*Work required*
From the records below, extract only the lines running from the line with "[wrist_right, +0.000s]" to the line with "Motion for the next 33", both lines included, reproducing them exactly.

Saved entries
........
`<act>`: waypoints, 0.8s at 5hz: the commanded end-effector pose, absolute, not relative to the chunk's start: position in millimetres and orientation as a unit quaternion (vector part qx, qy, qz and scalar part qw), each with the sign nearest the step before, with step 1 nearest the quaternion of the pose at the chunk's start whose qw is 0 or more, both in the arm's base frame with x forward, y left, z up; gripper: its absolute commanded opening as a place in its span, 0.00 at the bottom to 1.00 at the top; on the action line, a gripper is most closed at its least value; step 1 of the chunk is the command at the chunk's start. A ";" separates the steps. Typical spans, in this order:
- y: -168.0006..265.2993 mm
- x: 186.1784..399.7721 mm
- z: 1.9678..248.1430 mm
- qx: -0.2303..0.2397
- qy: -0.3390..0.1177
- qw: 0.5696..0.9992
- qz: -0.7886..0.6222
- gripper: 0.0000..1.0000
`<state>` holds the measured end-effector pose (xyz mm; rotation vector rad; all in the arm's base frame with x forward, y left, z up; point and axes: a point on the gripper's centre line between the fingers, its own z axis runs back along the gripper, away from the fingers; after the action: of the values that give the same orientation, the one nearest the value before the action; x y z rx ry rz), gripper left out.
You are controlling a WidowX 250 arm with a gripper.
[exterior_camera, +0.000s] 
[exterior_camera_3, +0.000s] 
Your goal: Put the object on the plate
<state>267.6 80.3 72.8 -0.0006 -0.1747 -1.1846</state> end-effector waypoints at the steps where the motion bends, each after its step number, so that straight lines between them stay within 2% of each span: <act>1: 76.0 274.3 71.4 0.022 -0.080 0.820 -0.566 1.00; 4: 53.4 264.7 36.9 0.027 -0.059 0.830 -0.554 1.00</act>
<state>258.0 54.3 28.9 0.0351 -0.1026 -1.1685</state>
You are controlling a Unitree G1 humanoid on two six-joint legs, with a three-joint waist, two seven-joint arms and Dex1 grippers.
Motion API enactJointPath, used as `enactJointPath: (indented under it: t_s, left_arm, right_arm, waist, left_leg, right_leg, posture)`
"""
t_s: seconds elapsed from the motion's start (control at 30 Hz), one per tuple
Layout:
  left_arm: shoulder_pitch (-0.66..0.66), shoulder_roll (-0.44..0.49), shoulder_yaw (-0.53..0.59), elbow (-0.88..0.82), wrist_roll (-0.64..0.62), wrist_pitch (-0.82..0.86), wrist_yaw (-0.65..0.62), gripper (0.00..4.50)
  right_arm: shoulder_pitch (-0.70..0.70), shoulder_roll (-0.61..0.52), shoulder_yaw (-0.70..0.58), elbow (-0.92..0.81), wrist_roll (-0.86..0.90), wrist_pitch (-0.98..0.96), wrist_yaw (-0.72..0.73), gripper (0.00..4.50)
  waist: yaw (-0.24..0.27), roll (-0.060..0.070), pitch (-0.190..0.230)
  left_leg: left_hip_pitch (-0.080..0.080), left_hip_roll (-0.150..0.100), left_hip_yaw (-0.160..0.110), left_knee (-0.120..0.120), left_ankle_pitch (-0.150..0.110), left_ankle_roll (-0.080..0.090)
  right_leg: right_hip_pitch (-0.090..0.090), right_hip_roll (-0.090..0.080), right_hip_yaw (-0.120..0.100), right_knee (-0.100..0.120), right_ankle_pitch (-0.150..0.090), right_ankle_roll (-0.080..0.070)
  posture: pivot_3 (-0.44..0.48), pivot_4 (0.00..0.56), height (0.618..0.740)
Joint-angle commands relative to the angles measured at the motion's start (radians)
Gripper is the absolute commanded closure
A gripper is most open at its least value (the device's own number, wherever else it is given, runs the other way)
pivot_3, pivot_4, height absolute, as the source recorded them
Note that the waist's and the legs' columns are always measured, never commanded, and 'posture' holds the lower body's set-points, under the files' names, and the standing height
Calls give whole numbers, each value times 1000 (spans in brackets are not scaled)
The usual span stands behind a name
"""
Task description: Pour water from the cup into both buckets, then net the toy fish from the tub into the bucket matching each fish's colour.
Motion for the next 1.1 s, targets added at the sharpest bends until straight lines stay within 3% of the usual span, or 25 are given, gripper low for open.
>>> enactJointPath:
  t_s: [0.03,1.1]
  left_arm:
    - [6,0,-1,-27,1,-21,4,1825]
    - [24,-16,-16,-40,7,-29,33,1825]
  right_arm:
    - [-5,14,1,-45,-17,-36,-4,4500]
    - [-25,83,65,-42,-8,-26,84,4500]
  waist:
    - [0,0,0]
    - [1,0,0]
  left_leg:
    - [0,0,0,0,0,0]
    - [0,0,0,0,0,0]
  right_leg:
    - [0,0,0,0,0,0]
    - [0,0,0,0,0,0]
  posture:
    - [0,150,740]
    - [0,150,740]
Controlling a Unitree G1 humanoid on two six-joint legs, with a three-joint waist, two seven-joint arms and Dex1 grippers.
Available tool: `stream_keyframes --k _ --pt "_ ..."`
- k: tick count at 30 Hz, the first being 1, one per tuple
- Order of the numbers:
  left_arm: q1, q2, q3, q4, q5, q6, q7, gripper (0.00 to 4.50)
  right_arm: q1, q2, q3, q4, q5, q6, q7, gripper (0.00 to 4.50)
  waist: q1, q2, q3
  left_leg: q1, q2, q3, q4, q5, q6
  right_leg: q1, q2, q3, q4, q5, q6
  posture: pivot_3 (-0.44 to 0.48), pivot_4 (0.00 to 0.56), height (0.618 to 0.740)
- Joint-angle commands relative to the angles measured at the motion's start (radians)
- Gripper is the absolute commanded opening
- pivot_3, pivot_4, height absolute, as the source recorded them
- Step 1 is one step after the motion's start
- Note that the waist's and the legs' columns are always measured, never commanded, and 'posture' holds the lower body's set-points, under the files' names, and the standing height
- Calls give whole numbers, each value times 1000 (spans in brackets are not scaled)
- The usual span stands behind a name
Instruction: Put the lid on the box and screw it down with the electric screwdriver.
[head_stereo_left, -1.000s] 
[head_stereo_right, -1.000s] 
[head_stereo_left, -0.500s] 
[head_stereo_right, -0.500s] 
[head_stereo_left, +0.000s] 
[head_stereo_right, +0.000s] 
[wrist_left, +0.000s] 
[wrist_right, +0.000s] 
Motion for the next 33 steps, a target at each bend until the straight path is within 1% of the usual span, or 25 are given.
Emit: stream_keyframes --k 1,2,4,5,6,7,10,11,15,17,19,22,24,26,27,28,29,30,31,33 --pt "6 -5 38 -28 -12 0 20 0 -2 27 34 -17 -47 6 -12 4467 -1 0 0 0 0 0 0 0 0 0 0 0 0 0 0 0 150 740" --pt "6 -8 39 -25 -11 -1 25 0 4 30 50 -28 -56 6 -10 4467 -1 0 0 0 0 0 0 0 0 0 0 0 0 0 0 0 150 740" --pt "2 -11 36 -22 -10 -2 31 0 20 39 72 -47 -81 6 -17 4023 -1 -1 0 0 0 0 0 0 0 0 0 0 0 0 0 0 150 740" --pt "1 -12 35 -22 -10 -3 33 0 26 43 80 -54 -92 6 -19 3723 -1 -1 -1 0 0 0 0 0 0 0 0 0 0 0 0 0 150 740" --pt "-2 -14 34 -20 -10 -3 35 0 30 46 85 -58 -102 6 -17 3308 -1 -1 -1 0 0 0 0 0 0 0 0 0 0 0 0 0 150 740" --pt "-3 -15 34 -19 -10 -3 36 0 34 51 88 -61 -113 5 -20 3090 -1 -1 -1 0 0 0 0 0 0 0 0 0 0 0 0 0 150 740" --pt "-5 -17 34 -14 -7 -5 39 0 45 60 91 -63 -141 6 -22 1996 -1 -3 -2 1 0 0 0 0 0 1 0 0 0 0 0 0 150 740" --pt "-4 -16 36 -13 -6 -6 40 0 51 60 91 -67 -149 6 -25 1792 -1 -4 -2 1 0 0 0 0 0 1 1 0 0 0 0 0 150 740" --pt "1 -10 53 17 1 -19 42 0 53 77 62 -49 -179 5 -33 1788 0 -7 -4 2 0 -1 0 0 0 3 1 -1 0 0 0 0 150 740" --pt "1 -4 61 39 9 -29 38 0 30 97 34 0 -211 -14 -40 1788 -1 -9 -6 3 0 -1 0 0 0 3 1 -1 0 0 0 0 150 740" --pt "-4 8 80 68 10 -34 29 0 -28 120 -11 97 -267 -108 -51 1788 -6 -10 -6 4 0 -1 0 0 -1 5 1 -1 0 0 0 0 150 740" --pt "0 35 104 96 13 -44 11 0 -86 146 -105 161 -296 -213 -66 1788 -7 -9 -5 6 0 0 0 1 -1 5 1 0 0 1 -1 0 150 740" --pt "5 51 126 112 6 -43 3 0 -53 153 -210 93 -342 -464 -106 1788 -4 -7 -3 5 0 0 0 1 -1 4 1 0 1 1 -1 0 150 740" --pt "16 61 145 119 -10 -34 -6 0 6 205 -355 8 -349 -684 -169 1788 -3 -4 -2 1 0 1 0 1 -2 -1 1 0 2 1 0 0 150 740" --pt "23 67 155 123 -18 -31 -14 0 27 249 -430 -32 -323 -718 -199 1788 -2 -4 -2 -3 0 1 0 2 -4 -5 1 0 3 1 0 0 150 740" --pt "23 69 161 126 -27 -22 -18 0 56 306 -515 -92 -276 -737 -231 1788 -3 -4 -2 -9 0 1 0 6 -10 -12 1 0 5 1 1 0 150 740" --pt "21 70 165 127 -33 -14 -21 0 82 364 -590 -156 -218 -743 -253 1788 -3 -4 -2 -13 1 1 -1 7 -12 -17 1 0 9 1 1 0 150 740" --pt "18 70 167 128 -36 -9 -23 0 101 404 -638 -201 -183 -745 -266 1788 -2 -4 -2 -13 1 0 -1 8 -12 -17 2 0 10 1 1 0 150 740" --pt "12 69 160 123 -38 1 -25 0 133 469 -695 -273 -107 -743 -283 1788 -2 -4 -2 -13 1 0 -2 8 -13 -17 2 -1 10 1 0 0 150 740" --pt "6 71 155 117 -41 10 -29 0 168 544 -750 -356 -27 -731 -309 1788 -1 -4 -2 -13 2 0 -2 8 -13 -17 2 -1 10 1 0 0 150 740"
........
*Exercise output*
[wrist_right, +0.000s] 
Motion for the next 33 steps, a target at each bend until the straight path is within 1% of the usual span, or 25 are given.

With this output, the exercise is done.